Bilge Ebiri profiles a program that has produced some of the best, most groundbreaking documentaries ever.

I find many documentaries largely squander their medium, using a lot of footage of talking heads.  Sometimes archival footage isn't available, but relying on talking heads to provide the running narrative is not much of an improvement on reading the story, and often it's worse. While it's great to hear people's voices, see their face and body on the big screen, over reliance is a dull affair. I saw so many such formally monochromatic documentaries at Sundance before I just decided to steer clear of the category and wait to hear what was good before committing two hours of my time to one.

Leviathan, SEL's documentary about a North Atlantic fishing boat, was so far from a conventional documentary it left me in a trance. No voiceover, barely any dialogue, just long, unbroken shots from cameras tucked into a variety of nooks and crannies inside and outside one fishing trawler. Some of the images are so memorable I can still summon them from memory nearly two years after first viewing: one shot of fish from the most recent catch sliding back and forth on the deck of the boat as it sways to and fro in the ocean, many of the fish still gasping for air (or water, as it is); another shot of blood, discarded appendages and innards, and ocean water—the other accumulated detritus of the catch—spewing out of the side of the boat, as if the trawler itself were some Biblical leviathan, defecating into the ocean. If it weren't so expensive to have flat screen TVs running 24/7 all over my apartment, Leviathan is one of the things I'd have playing on them on a loop, a constant reminder of how alien life on this earth can be.
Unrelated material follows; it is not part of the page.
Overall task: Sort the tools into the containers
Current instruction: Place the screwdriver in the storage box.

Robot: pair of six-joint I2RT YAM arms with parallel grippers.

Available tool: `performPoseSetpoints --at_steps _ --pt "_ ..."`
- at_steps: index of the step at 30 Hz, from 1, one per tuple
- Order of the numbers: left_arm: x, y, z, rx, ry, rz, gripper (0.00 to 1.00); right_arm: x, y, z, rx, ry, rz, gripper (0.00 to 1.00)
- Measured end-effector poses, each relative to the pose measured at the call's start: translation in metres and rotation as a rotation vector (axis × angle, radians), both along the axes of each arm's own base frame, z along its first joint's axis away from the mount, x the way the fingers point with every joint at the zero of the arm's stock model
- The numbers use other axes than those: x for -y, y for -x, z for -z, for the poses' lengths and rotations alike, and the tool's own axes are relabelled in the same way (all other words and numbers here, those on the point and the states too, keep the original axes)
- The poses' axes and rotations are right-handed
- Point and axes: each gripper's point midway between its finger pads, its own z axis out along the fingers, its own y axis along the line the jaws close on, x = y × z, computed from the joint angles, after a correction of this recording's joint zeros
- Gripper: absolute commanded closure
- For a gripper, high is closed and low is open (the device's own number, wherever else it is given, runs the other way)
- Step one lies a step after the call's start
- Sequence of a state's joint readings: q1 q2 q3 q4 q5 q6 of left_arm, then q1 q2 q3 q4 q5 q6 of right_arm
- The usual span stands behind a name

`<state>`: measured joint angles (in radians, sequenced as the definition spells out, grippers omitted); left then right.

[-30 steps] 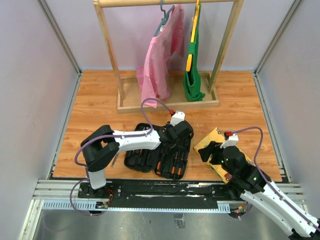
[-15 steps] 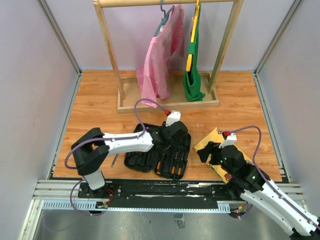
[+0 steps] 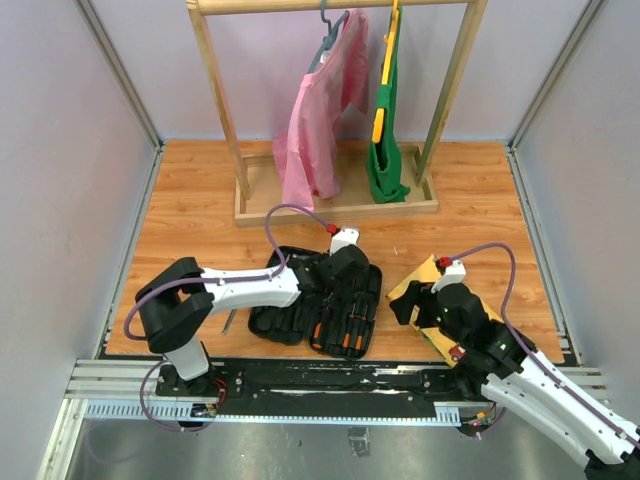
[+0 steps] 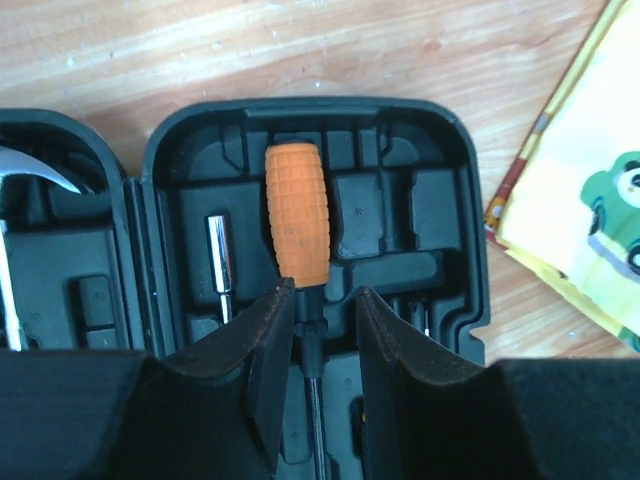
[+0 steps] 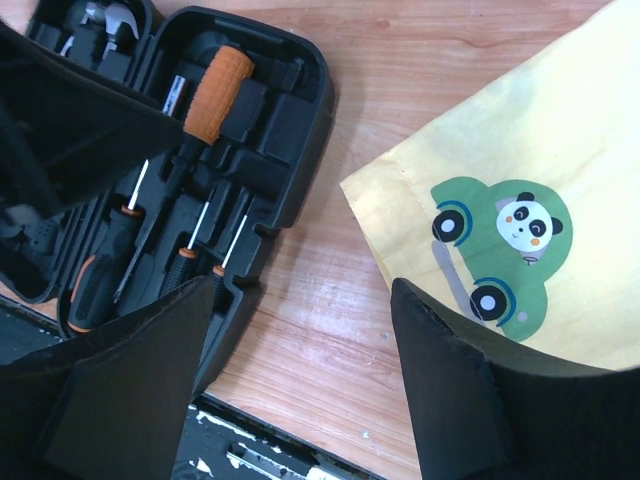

A lot of the footage wasn't high definition the way people are accustomed to these days (look at all the negative Amazon reviews complaining about picture quality), but they are gorgeous and awe-inspiring. And the prospect of long, uncut shots with no dialogue or voiceover is not for everyone. Frankly, it's not for most people. You've been forewarned.

However, if you, too, are tired of the same, overproduced documentary style, the one that prevails not just at film festivals but in movie theaters and on television, I highly recommend the work of the SEL. If you have a Netflix account, you can stream SEL's latest work Manakamana, a series of unbroken shots from a fixed camera perched in a cable car carrying pilgrims and tourists up to a Hindu temple atop a mountain. No one can accuse the SEL's documentary descriptions of selling too hard, but that is of a piece with their cinematic approach.

Unlike most conventional documentaries, in which every production choice feels like a shove towards the filmmakers' judgment, SEL's films both bring you into aching proximity with their subjects (the long, continuous shot is perhaps one of the greatest challenges for the modern short attention-span brain, but I think of it as a form of visual meditation and immersion) and yet render them mysterious and alien (the lack of any voiceover, title cards, or explanatory narrative means your'e dropped into a world and expected to figure everything out, Myst-style). In doing so, SEL transports the audience closer to the nature of truth, in all its slippery contradictions and Moebius-like contours, than any other documentaries being made today.